WHAT YOU ARE ASKED TO DO - Up to and including the line that contains "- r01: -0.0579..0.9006", reproduce every line exactly, beginning with the first line below.

* * * * * * * * *

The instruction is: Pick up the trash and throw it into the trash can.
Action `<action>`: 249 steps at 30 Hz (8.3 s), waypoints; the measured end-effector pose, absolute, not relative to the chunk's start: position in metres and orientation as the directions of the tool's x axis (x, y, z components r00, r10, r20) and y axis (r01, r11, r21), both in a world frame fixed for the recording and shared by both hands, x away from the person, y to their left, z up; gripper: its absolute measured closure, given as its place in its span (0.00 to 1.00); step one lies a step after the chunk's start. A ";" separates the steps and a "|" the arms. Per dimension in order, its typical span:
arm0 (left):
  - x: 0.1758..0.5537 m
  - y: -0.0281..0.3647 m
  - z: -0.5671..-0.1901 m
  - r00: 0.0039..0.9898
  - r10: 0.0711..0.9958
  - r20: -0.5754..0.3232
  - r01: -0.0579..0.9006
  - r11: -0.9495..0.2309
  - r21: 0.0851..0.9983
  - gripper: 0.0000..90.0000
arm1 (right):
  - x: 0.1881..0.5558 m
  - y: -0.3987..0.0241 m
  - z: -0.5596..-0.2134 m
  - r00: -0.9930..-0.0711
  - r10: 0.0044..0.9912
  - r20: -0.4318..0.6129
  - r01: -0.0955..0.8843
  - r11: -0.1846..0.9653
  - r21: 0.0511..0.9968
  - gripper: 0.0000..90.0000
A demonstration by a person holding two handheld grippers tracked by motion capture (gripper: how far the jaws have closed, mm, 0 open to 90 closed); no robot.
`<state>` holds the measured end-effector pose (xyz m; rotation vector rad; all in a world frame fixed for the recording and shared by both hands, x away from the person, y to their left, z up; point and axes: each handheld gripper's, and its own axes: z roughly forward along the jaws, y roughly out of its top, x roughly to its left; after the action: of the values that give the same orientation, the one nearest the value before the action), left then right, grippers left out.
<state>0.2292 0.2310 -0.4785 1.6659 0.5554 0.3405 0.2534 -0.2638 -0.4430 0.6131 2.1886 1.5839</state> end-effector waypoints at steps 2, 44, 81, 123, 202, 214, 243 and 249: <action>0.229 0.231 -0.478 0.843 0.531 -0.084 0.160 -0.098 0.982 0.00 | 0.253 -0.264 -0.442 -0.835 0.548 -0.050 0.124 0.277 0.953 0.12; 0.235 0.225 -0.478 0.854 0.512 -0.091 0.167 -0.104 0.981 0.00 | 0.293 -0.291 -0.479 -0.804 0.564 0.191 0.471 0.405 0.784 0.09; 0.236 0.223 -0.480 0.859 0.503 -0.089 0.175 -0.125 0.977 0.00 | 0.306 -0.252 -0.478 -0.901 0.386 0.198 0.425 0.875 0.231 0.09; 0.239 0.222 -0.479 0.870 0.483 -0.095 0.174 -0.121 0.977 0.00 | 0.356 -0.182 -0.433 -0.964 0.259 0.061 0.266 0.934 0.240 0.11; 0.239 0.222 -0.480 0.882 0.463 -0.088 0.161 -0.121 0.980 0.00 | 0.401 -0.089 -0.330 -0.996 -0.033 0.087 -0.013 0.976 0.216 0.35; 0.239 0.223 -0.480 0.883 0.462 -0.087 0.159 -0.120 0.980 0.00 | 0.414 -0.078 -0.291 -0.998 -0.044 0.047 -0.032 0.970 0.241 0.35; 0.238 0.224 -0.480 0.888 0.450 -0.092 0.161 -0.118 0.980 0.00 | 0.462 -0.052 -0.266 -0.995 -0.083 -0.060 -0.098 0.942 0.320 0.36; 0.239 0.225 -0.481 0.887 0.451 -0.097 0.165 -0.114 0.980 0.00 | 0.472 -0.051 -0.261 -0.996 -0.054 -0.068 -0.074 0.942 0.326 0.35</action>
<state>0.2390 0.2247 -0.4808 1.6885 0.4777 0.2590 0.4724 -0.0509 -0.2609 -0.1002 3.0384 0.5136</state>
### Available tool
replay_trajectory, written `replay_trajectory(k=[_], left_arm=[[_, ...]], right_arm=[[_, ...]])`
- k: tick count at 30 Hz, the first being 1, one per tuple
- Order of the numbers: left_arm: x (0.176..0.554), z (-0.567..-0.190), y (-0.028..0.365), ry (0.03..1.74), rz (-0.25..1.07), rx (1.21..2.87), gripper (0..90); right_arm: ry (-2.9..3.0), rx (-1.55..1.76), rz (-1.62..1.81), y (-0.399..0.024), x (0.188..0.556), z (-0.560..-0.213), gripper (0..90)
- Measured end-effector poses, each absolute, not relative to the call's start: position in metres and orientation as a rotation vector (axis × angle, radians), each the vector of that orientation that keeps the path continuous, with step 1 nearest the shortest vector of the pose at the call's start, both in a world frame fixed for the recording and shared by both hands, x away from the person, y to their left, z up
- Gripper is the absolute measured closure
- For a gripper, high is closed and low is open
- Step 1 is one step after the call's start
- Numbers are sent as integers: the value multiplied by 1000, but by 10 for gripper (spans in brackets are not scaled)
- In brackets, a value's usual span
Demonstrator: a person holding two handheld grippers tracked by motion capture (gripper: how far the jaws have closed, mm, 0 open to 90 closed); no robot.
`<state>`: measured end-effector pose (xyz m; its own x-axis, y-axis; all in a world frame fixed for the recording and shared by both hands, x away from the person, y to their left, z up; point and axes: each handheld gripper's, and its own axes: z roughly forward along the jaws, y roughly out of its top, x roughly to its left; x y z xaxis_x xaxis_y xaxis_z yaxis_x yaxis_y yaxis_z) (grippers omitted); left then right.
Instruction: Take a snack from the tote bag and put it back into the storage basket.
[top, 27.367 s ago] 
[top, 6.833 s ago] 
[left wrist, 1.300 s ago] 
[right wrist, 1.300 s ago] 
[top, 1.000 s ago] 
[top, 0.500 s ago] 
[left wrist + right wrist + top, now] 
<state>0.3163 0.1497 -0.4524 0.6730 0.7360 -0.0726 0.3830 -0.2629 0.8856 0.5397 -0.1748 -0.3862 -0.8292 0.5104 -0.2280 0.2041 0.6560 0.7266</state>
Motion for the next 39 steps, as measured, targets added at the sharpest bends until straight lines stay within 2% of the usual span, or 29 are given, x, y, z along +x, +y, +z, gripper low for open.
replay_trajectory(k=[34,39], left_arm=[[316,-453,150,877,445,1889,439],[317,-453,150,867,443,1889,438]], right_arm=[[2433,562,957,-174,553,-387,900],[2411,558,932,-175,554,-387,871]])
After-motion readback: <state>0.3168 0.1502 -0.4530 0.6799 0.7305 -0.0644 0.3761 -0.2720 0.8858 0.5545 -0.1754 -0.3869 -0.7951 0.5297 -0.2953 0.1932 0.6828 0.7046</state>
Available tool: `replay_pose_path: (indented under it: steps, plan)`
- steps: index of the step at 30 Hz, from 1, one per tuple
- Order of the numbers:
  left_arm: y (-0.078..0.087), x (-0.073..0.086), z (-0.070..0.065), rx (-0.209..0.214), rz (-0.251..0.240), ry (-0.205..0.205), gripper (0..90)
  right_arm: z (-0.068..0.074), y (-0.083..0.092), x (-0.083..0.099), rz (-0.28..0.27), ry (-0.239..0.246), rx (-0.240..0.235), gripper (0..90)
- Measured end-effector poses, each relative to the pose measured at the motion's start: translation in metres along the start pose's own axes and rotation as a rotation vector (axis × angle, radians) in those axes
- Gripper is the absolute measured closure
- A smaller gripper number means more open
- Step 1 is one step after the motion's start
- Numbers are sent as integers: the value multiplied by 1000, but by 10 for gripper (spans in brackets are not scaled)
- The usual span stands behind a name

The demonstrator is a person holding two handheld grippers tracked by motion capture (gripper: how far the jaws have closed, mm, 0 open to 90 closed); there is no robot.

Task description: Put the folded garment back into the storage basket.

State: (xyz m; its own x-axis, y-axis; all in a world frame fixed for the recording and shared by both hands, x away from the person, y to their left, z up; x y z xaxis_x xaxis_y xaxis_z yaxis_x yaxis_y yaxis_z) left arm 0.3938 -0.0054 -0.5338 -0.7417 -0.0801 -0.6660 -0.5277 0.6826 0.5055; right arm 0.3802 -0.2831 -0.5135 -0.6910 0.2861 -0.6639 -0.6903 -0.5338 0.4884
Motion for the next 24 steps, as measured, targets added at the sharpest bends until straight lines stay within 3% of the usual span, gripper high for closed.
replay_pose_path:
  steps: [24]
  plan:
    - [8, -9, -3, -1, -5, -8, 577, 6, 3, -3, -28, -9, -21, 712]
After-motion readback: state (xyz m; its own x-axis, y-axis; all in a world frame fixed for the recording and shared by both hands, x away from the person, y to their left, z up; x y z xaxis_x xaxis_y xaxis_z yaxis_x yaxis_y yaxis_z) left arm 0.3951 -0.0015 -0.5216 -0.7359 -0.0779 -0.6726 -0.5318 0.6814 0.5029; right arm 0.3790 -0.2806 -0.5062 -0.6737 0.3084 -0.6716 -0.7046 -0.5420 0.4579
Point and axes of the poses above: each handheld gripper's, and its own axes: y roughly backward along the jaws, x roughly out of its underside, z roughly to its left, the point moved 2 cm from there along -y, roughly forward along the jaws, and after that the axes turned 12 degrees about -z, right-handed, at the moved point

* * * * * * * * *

RESPONSE TO THIS EXERCISE -
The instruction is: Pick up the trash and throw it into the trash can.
Action `<action>`: 249 steps at 30 Hz (8.3 s), waypoints; the measured end-effector pose, absolute, not relative to the chunk's start: position in metres and orientation as the directions of the tool's x axis (x, y, z components r00, r10, r20) and y axis (r01, r11, r21), both in a world frame fixed for the recording and shared by both hands, x away from the person, y to their left, z up; gripper: its absolute measured closure, given as its place in its span (0.00 to 1.00); step one lies a step after the chunk's start. A ";" separates the steps and a "|" the arms. Per dimension in order, its typical span:
arm0 (left):
  - x: 0.1758..0.5537 m
  - y: -0.0281..0.3647 m
  - z: -0.5671..-0.1901 m
  - r00: 0.0039..0.9898
  - r10: 0.0711..0.9958
  - r20: -0.5754..0.3232
  - r01: -0.0579..0.9006

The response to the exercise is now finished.